Children are unsafe on bikes, especially in the city
Around 90 percent of fourth-graders pass the bicycle test, as reported by the police headquarters in Upper Bavaria South and Swabia North. However, the number of children who failed the exam is continually increasing, according to the Middle Franconia police headquarters. Many children in the city cannot cycle or cannot cycle well enough. The number is also increasing in rural areas.
According to experts, the reasons for this are complex. According to traffic educators from Middle Franconia, it is striking that more and more families are not teaching their children to ride a bike at all. However, the youth traffic school in the 4th grade is not intended for children to learn to drive there. It would be about being able to implement the traffic rules, for example to be able to turn safely on the street.
Too little exercise at home
In the south of Upper Bavaria, police experts also found that parents practiced with their children until they started school, but no longer after that. At the youth traffic school in the 4th grade, children regularly said that they had not ridden their bikes at all in recent years, explains the police headquarters in Rosenheim. Accordingly, they are then unsafe.

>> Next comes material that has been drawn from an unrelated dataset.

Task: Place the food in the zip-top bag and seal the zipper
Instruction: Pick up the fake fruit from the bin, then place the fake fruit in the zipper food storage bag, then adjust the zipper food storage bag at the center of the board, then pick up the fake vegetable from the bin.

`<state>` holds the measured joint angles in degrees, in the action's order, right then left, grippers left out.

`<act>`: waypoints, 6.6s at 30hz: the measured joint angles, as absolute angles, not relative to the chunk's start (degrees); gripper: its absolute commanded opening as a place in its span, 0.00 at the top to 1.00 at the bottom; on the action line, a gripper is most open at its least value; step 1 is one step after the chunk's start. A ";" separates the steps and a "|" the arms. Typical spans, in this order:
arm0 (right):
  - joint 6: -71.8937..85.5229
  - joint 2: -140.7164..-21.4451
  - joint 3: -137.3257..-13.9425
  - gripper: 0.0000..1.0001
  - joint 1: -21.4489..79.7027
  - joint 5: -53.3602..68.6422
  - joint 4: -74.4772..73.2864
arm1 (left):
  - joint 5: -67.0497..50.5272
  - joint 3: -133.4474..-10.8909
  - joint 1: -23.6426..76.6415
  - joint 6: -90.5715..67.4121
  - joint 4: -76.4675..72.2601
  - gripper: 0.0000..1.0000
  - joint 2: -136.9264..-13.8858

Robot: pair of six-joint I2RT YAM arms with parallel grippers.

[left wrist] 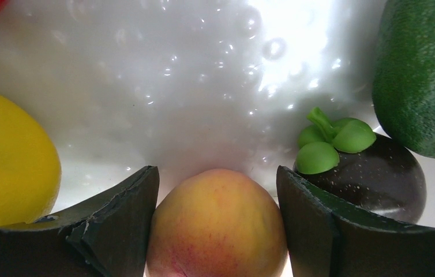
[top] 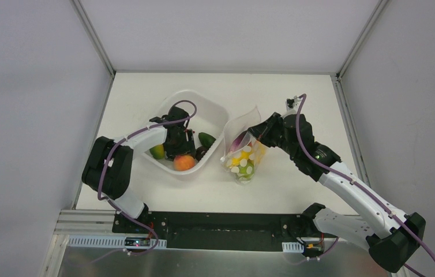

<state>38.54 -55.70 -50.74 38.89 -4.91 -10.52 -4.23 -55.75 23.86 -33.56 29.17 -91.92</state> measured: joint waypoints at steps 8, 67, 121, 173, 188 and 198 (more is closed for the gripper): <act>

The Bavarian Teachers’ Association (BLLV) is therefore critical of parents bringing their children to school by car. “The parent taxi is actually counterproductive to the cycling license,” says BLLV President Simone Fleischmann. “Children become roadworthy when they go to school on their own.”
School can’t fix it alone
Fleischmann welcomes the fact that cycling training is being moved forward with the motor skills exercises in the 2nd and 3rd grades. “The children receive badges in gold and silver after the exercises.” But the school alone cannot ensure more safety on bikes. “This is something that parents also have to train at home.”
“Many parents are already doing this, but far too little,” says Laura Ganswindt from the General German Bicycle Club of Bavaria eV (ADFC Bayern). A key to this is more safety for cyclists in road traffic, such as 30 km/h zones, school streets temporarily closed to car traffic and wider cycle paths that are separated from the road. “If parents experience the street space as safe, they are more likely to move around with their children through active mobility.”